There are several that give a bonus to one orthe other, but these are te only ones I have found that give a bonus to both.

Note: The first one (I'm guessing) doesn't have an ECL because of it's social status. They control from the shadows, but have no obvious power in politics or religion.


----------



## Thanee (Jan 2, 2005)

Star Elves from UE give +2 to Cha (and have +0 LA).

Bye
Thanee


----------



## Merlion (Jan 2, 2005)

> They're remarkably reluctant to give racial bonuses to casting stats. I think this says something about how balanced R&D thinks spellcasting is compared to melee combat





I think it says more about how bound they are by convention than anything else.

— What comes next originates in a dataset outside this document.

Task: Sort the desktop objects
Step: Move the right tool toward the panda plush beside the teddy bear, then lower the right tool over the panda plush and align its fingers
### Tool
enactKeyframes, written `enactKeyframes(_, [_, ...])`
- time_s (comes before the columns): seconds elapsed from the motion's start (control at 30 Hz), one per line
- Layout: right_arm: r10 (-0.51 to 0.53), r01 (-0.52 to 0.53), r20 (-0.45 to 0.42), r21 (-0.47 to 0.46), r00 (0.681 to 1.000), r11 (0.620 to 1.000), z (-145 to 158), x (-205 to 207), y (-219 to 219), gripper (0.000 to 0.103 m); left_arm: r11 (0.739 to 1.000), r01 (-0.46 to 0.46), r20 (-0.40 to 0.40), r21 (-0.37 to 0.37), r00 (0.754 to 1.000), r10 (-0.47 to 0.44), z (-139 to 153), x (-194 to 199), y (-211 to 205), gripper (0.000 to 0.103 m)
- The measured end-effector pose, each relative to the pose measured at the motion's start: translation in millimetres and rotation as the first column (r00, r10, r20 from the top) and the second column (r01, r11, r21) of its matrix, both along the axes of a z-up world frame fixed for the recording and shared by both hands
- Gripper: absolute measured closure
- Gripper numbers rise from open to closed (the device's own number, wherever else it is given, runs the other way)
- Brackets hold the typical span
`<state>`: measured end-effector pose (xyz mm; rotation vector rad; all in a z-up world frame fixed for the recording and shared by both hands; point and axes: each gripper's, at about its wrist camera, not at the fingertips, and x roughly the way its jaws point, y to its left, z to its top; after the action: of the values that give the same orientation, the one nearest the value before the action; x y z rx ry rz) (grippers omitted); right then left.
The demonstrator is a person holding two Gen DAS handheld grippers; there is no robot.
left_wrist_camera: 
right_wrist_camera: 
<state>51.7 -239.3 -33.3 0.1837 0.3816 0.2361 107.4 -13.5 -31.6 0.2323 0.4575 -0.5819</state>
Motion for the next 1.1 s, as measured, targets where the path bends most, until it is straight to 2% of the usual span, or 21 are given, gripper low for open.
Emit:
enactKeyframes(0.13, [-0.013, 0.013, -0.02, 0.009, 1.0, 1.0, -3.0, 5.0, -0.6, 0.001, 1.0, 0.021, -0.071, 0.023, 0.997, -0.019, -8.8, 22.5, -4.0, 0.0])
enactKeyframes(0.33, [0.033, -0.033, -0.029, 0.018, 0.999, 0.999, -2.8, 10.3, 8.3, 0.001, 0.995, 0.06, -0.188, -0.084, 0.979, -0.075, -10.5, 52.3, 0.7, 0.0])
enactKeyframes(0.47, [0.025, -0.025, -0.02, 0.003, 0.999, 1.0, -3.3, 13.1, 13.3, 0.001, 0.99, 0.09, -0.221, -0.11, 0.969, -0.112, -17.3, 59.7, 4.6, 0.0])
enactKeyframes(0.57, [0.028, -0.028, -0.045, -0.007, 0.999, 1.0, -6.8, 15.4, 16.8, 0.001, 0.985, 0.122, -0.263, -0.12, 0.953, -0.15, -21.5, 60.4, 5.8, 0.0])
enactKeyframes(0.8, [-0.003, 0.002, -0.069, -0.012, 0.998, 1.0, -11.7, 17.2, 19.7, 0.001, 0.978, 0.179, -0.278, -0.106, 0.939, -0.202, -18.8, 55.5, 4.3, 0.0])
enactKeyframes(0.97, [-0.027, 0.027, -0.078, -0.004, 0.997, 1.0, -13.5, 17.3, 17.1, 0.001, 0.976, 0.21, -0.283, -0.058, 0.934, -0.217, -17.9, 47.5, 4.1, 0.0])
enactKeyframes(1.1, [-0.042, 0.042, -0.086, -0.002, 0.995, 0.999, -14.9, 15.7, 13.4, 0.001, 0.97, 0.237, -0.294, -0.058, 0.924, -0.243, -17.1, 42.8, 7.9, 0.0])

There actually are quite a few races with mental ability score bonuses, but not many that arent either very strange, or with high ECLs




> I think one of the reasons for the relative dearth of races with Int bonuses is because it steps on the toes of the humans





Thats probably somewhat true as well.


----------



## Crosshair (Jan 2, 2005)

Fey/Pixies, but that will give you quite a LA(+4, if you're a sorcerer and don't have Otto's irresistable dance), But they do get some big boosts, as well as greater invisibility and flying:Makes them very good for spellcasting.

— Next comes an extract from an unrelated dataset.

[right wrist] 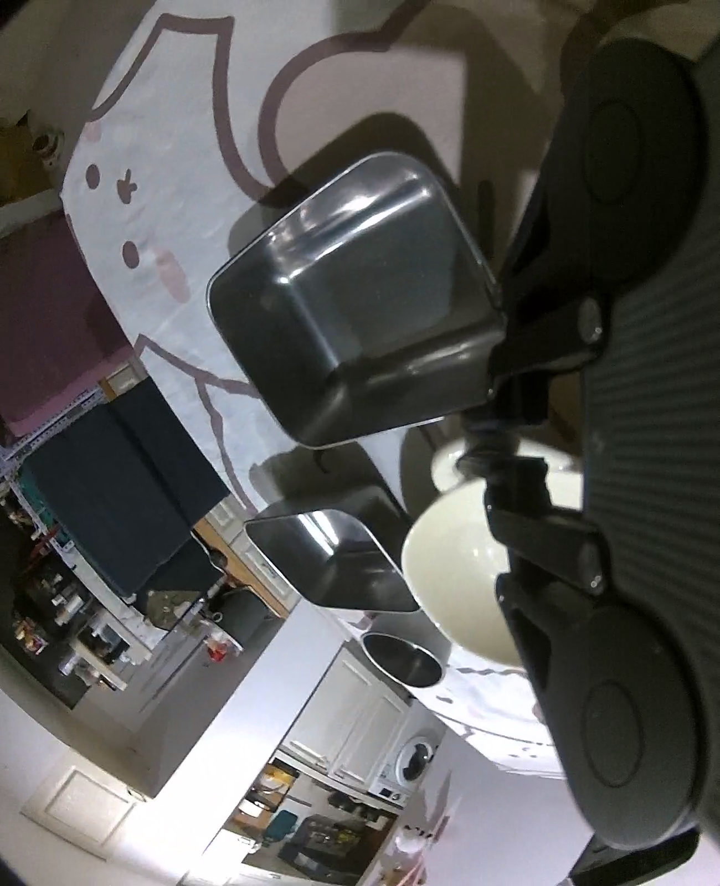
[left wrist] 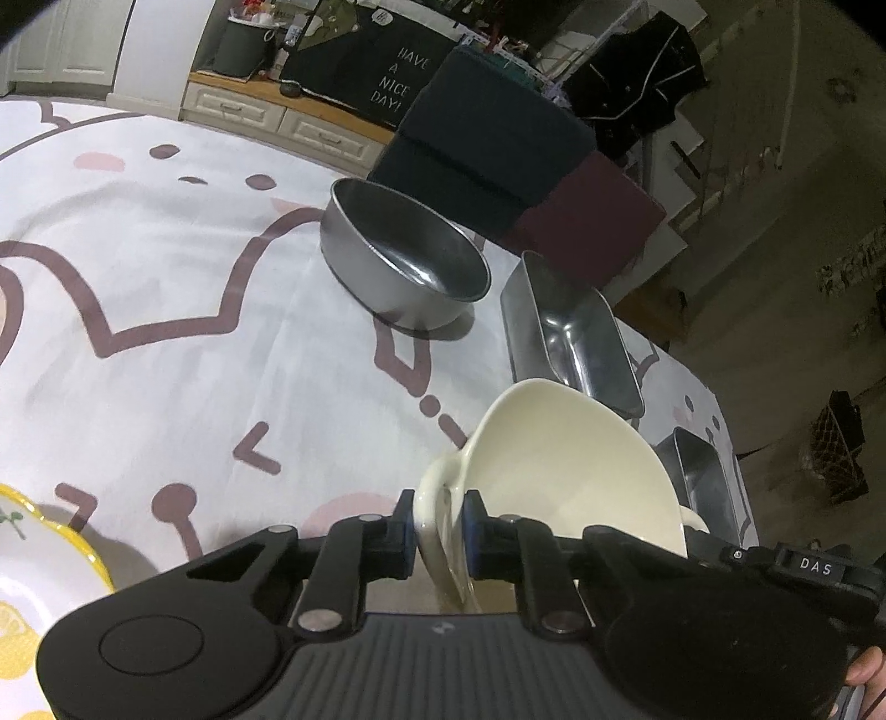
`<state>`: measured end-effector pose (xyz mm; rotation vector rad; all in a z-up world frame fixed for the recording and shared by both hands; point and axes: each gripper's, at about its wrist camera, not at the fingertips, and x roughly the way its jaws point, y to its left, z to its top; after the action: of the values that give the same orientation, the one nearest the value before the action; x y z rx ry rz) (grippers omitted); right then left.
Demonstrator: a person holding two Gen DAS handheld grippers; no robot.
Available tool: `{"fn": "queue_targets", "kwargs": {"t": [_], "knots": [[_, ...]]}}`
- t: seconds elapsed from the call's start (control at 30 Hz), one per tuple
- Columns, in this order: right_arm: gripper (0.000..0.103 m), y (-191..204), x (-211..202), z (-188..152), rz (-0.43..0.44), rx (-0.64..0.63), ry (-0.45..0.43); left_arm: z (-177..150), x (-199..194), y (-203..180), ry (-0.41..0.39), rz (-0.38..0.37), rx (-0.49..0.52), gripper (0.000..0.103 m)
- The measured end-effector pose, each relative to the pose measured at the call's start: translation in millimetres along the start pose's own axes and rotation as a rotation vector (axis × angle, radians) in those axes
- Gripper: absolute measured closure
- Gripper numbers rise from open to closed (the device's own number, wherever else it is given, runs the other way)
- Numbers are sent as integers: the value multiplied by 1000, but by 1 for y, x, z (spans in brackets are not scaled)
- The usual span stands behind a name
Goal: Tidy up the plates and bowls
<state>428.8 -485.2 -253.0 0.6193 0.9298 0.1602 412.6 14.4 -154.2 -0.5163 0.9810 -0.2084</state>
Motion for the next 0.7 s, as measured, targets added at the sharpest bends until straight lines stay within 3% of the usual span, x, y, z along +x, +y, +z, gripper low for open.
{"fn": "queue_targets", "kwargs": {"t": [0.23, 0.47, 0.67, 0.7], "knots": [[92, 17, -1, -13, -21, -72, 65, -4, -18, 15, 71, 35, 10, 85], [88, 34, 6, -20, 14, -210, 146, 0, -21, 30, 124, -4, -9, 86], [86, 25, 11, -14, 74, -195, 159, 2, -21, 36, 136, -30, -20, 83], [82, 22, 11, -12, 84, -183, 160, 2, -22, 37, 137, -32, -18, 82]]}}
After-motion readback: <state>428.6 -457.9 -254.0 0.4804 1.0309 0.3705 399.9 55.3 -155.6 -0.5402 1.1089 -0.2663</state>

Gray Elf in the Monster Manual(Very similar to Half-Elf)
+2 INT/-2 STR (Playing one right now, as a Variant Sorcerer)
+2 gather info/diplomacy
+1 Spot/Search
Favored Class:Any


----------



## Diirk (Jan 3, 2005)

Is that a 3.0 gray elf ? I never played 3.0, so not sure... maybe you just misread the entry for them in the 3.5 MM ? It says as per high elf, not half elf  So nix the skill point and favoured class stuff you have there, they're exactly the same as normal elves, except they have the +2 int, -2 strength IN ADDITION to the +2 dex, -2 con and other relevant elven modifiers.


----------



## Gez (Jan 3, 2005)

No, gray elves, be they 3e or 3.5., have always been like high elves except with the additional ability modifiers of -2 Str, +2 Int.

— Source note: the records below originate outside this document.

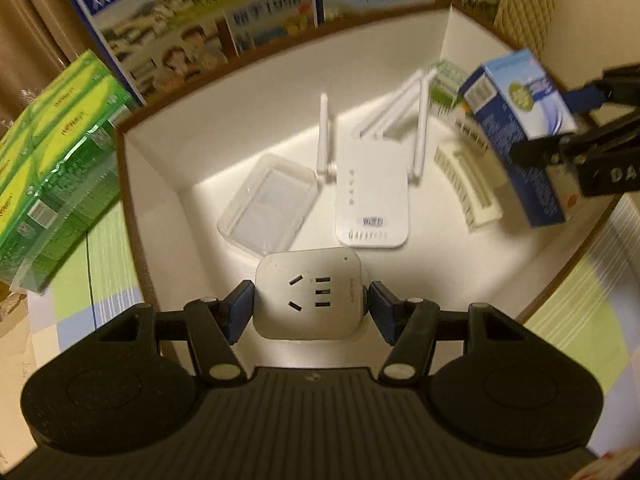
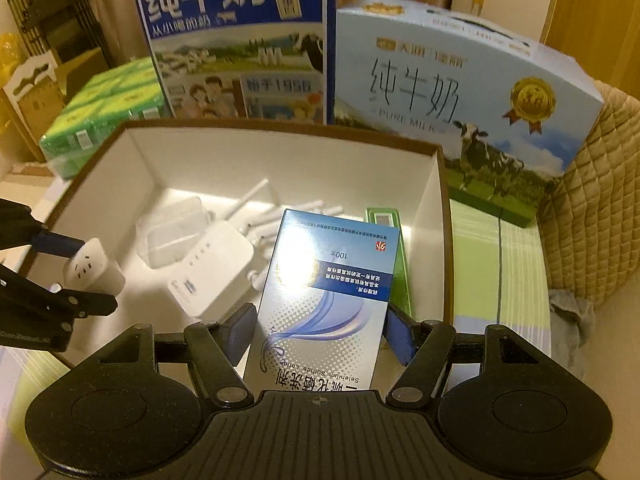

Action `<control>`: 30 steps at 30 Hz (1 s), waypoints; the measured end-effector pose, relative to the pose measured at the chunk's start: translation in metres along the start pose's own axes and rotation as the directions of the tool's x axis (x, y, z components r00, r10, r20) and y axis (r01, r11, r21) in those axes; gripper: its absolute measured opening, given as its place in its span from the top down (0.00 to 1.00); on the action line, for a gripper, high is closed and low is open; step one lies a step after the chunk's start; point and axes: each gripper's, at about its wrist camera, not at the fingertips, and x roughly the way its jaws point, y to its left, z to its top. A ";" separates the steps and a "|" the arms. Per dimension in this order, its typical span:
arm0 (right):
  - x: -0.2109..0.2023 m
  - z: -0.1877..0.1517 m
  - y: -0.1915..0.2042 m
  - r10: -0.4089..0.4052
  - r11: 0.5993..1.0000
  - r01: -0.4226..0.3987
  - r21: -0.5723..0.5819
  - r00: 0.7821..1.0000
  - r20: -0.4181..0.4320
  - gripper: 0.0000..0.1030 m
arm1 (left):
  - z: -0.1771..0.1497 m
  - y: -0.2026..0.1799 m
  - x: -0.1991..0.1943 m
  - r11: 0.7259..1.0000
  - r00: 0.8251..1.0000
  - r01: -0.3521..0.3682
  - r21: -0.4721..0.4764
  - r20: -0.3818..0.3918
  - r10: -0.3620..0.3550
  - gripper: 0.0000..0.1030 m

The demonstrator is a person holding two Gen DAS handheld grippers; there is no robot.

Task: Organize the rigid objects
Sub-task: 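Carry the power strip and medicine box up over the brown box, then lower the power strip and medicine box into the box and open both tools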

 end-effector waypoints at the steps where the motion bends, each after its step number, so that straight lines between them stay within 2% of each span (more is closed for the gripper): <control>1: 0.001 0.000 0.000 -0.004 1.000 0.004 -0.004 1.000 -0.004 0.37 | -0.001 -0.001 0.004 1.000 1.000 0.000 0.004 -0.012 0.000 0.44; 6: 0.008 -0.002 0.000 -0.018 1.000 0.017 -0.025 0.999 -0.032 0.37 | -0.002 -0.001 0.018 1.000 0.998 -0.005 0.015 -0.064 0.006 0.44; 14: 0.017 -0.006 -0.003 -0.056 0.997 0.052 -0.051 0.995 -0.088 0.37 | 0.001 -0.002 0.025 1.000 0.995 -0.005 0.026 -0.101 0.008 0.43; 21: 0.015 -0.007 -0.005 -0.059 0.997 0.054 -0.054 0.994 -0.091 0.36 | 0.002 -0.001 0.020 1.000 0.996 0.002 0.028 -0.085 0.000 0.42; 23: 0.015 -0.006 -0.004 -0.061 0.997 0.057 -0.055 0.994 -0.092 0.36 | 0.002 0.000 0.016 1.000 0.997 -0.004 0.029 -0.077 0.006 0.38; 30: 0.017 -0.004 -0.001 -0.077 0.996 0.072 -0.057 0.991 -0.106 0.36 | 0.001 0.008 0.005 1.000 0.999 -0.014 -0.003 -0.051 0.014 0.38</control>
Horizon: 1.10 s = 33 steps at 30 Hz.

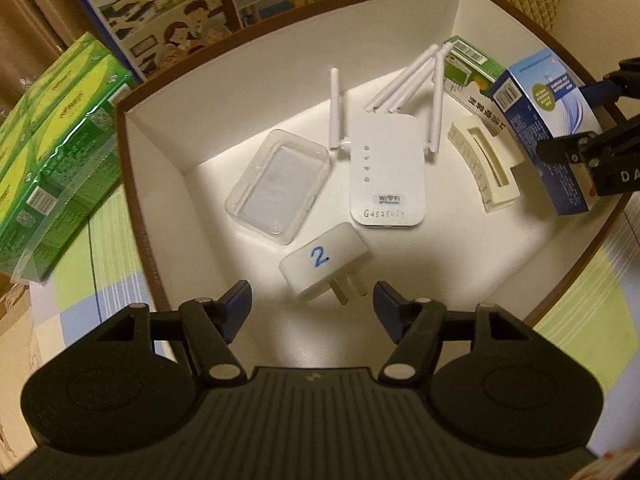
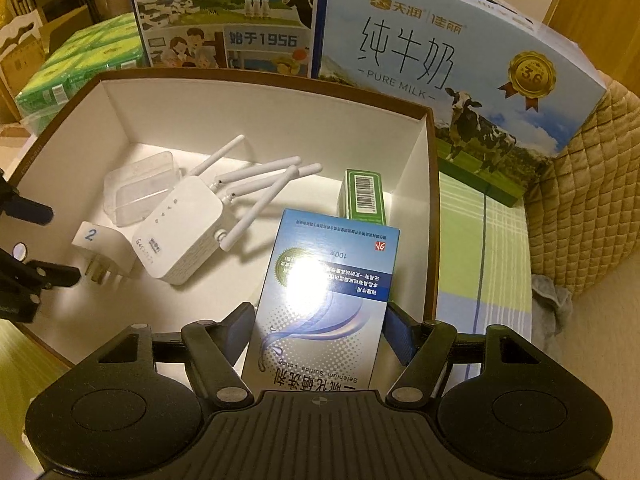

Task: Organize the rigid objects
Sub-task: 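Lower the power strip and medicine box into the box and open both tools, then withdraw both tools from the box back toward the table items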

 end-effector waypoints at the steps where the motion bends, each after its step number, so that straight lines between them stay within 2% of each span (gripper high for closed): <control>1: 0.000 0.000 0.001 -0.004 1.000 0.004 -0.002 1.000 -0.002 0.35 | -0.001 0.001 -0.002 1.000 1.000 0.000 -0.004 0.006 0.000 0.38; 4: -0.002 -0.002 0.003 -0.006 1.000 0.006 -0.004 1.000 0.004 0.32 | -0.004 0.004 -0.009 1.000 1.000 0.007 -0.017 0.026 -0.007 0.38; 7: -0.010 -0.003 0.001 -0.015 1.000 0.014 0.013 0.999 0.033 0.22 | -0.007 0.007 -0.015 1.000 0.999 0.008 -0.029 0.042 -0.006 0.38; 8: -0.012 -0.004 -0.001 -0.008 1.000 0.008 0.016 0.999 0.043 0.21 | -0.008 0.007 -0.017 0.999 0.999 0.008 -0.033 0.047 -0.006 0.38; 19: -0.052 -0.017 -0.008 0.050 0.996 -0.057 0.063 0.992 0.116 0.21 | -0.021 0.007 -0.047 0.997 0.993 0.027 -0.066 0.117 -0.019 0.38; 33: -0.109 -0.052 0.000 0.137 0.980 -0.166 0.112 0.964 0.226 0.21 | -0.057 0.006 -0.109 0.990 0.972 0.061 -0.128 0.235 -0.030 0.38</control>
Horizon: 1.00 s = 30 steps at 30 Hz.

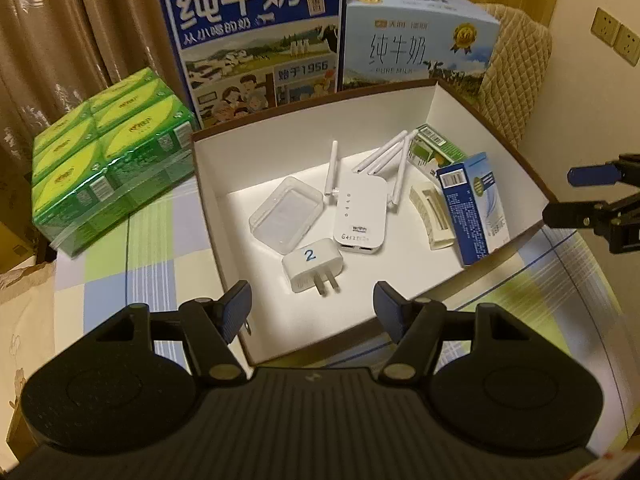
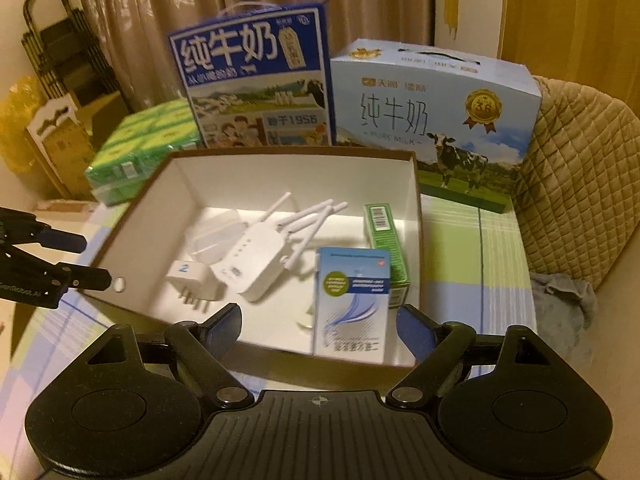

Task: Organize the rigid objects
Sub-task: 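Withdraw both tools from the box back toward the table items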

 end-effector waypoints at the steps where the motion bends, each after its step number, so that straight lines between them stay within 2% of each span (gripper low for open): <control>1: -0.003 -0.002 0.002 0.007 1.000 -0.007 0.003 1.000 0.004 0.21 | -0.003 0.000 -0.004 1.000 1.000 0.001 -0.003 0.007 -0.001 0.38; 8: -0.025 -0.021 0.021 0.069 0.998 -0.069 0.004 0.997 0.038 0.21 | -0.028 -0.001 -0.033 0.999 0.999 0.013 -0.043 0.035 -0.011 0.38; 20: -0.030 -0.066 0.042 0.205 0.976 -0.201 0.080 0.978 -0.039 0.21 | -0.080 -0.011 -0.059 0.996 1.000 0.011 -0.091 0.016 -0.010 0.38; 30: -0.033 -0.100 0.055 0.198 0.976 -0.191 0.100 0.978 -0.063 0.21 | -0.128 -0.016 -0.057 0.986 0.999 0.006 -0.169 -0.049 -0.015 0.38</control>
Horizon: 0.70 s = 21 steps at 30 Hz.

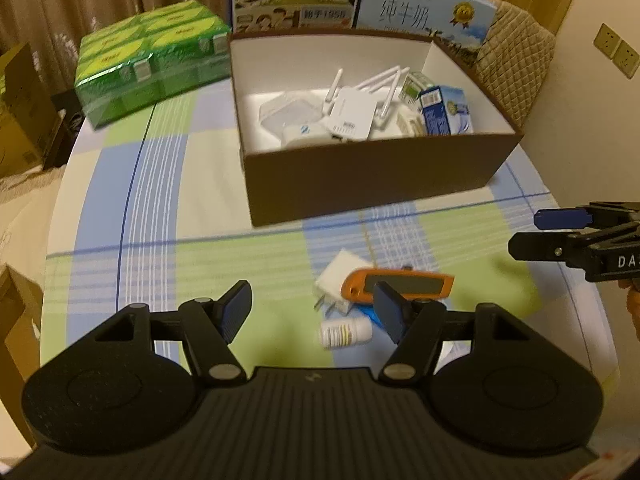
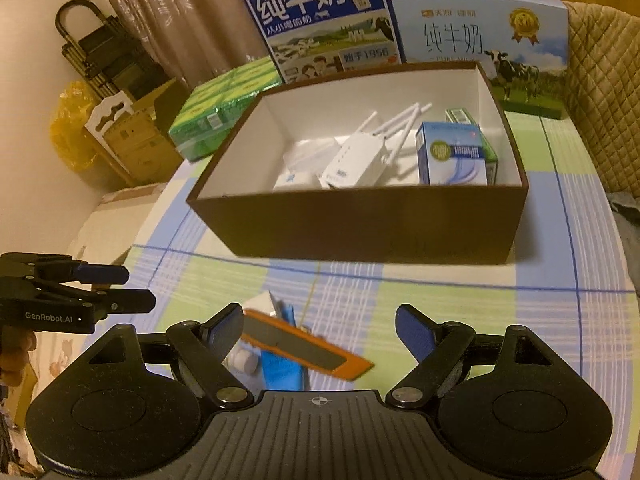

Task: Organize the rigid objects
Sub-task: 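Withdraw both tools from the box back toward the table items, then grasp the white pill bottle with the left tool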

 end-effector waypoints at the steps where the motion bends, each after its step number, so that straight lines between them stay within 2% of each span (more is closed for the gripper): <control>1: 0.001 -0.004 0.001 -0.003 1.000 0.003 -0.005 1.000 -0.004 0.21 | -0.003 0.000 0.000 1.000 1.000 -0.004 -0.005 -0.004 0.004 0.38; 5: 0.003 -0.016 0.005 -0.009 1.000 0.009 -0.015 1.000 -0.012 0.21 | -0.018 -0.001 0.004 1.000 1.000 -0.021 -0.020 -0.023 0.021 0.38; 21: 0.015 -0.051 0.012 -0.029 0.997 0.025 -0.070 0.998 -0.056 0.27 | -0.053 -0.023 0.025 0.998 0.996 -0.001 -0.060 -0.085 -0.004 0.38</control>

Crosshair probably missread the "These traits are in addition to the *high elf* traits" part as "These traits are in addition to the *half-elf* traits."


----------



## LiKral (Jan 3, 2005)

I actually think that the designers thought that mental bonuses are too weak, not too powerful, and that is why they rarely give them to any races. Think about the way that Strength is meant to  be worth 2 mental penalties to the half-orc.


----------



## Merlion (Jan 3, 2005)

well certainly a mental-stat bonus is going to be useful to less classes, as far as their actuall class abilities go.

A Str bonus is a big thing for a Fighter, Paladin, Ranger, Monk, Rogue, regardless of specfic focus. Likewise with Dex, and Con especially is very useful to all classes.

But take Int for example...skill stuff aside, as far as actual class abilities the only class it benefits is Wizard. And it gives you more skill points, which is very nice but from a combat perspective, mostly not that important.

Wisdom is only super big for Clerics and Druids, and also of slightly less importance to rangers, druids and monks. 

Cha only effects the class abilities of sorcerers, bards and paladins.


----------